Pitta-reducing foods to incorporate into a menu include cucumbers, mint, cilantro and coriander, blueberries, grapes,  melons, basmati rice, green leafy vegetables like lettuce, kale and  collards, mint, dates, coconut and cottage cheese. Make salsa more soothing by adding extra cilantro or diced mango. Add shredded coconut  to grains or cereals and cooling cucumber, celery and jicama to summer salads and picnic baskets. Of course, there are other foods that can be eaten in summer, but in general one should have more of the sweet, bitter, and astringent tastes in food, because they pacify pitta.

Foods that are sour, salty or pungent (hot and spicy) increase pitta, while the sweet, bitter and astringent tastes decrease  pitta. To cool the fire in the liver, cleansing herbs and  foods such as burdock, dandelion greens and cilantro (one of pitta’s  best friends) can be added to a meal.
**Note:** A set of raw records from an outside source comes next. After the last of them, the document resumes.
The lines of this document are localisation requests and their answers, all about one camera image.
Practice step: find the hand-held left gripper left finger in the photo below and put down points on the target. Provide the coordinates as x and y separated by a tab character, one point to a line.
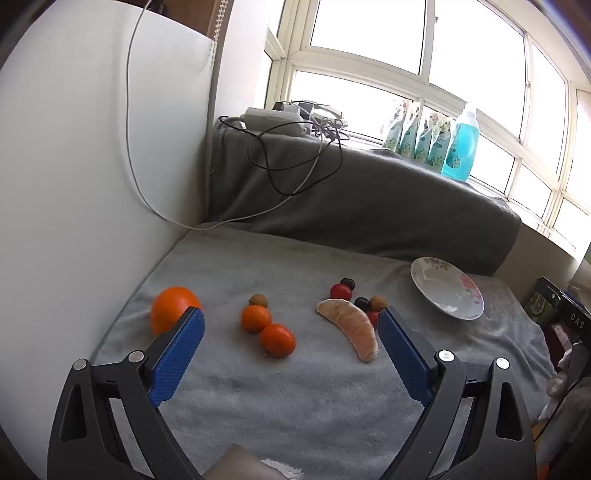
180	355

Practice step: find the small mandarin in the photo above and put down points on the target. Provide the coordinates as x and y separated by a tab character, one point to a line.
255	318
277	340

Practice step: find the dark red box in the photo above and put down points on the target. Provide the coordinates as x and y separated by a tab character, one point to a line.
556	334

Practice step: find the white floral plate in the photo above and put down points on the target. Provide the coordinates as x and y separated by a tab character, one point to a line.
443	290

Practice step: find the peeled pomelo segment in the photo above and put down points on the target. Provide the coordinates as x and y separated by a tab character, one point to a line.
353	330

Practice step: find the white board panel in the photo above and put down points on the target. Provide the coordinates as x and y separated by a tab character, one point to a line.
69	184

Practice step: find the black power adapter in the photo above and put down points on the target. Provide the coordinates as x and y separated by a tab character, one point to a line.
278	106

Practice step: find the large orange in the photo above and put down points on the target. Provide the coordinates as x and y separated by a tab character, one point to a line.
171	307

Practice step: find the blue detergent bottle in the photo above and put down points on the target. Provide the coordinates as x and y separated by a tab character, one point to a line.
461	147

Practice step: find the red cherry tomato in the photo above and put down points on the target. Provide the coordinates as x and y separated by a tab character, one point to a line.
339	291
372	317

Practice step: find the dark grey blanket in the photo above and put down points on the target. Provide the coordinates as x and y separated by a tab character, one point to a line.
369	203

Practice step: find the white power strip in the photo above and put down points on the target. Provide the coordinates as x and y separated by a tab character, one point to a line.
268	121

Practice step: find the dark purple plum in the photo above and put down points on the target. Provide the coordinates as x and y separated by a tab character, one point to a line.
347	282

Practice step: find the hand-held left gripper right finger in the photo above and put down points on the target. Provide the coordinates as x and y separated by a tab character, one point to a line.
404	355

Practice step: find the person's clothing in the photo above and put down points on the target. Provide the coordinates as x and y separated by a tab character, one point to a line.
244	464

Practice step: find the white window frame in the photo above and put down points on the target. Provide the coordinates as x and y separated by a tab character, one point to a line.
360	69

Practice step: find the brown longan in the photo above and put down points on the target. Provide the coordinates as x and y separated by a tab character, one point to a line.
378	302
259	300

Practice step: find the green carton box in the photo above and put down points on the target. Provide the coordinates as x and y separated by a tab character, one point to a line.
538	308

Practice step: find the light grey blanket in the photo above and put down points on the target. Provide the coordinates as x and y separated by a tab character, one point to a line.
277	406

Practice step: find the dark grape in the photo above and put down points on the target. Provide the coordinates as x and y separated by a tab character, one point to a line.
362	303
Ayurvedically, summer is the time for  ice cream – finally! A naturally, heavy, cold kapha food, ice cream can  be difficult to digest in the winter, causing excess mucus. But on a  sunny summer day, it can be a great snack to quench pitta’s flames. Eating ice cream right after a meal, though, can deplete agni, the digestive fire. 

Summer Routines


To create balance, Ayurveda recommends a multi-faceted approach of working with nature, yoga, food and other daily routines to respond to the delightful, yet intensity of summer. Spend some time in the light of the full moon. The sun and moon are opposing and complementary forces. To invoke the cooling soothing energy of the moon,  moon bathing is a traditional Ayurvedic practice to contain the body’s fire. During the mild nights of summer, full moon beach walks, hikes, neighborhood strolls or even sitting outdoors under the rays of the moon infuses the body with the moon’s cool kapha nature. Your yoga practice can be adjusted to calming pitta. Asanas that are grounding and cooling include those practiced on the floor or earth, including seated or lying-down twists, locust, low variations of cobra and bridge. Out of the inversions, shoulderstand is the most cooling and pitta-soothing. To calm pitta, keep the neck and shoulders relaxed and be careful not to hold the pose too long.